_Task prompt_
Could you return every record below word for word, leaving out the pictures?

== Segment start ==

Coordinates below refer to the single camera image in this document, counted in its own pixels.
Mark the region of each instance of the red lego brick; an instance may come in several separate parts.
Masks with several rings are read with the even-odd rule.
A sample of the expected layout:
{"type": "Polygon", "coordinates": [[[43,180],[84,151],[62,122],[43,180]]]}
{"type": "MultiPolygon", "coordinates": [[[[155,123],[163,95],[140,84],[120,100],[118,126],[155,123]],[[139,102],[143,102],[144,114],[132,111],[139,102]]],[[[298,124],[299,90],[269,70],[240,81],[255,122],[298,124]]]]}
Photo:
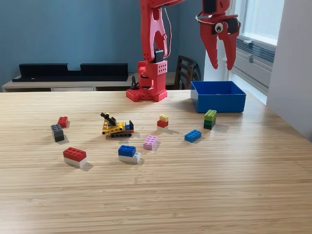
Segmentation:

== Segment end ==

_The answer_
Coordinates below refer to the single camera image in this document, counted in its own pixels.
Mark the region of each instance of the red lego brick; an instance may come in several separate parts.
Masks with several rings are read with the even-odd rule.
A sample of the expected layout:
{"type": "Polygon", "coordinates": [[[43,180],[84,151],[62,122],[43,180]]]}
{"type": "MultiPolygon", "coordinates": [[[[155,123],[163,95],[140,84],[120,100],[118,126],[155,123]],[[139,102],[143,102],[144,114],[132,111],[139,102]]],[[[298,124],[299,90],[269,70],[240,81],[255,122],[298,124]]]]}
Photo:
Segmentation:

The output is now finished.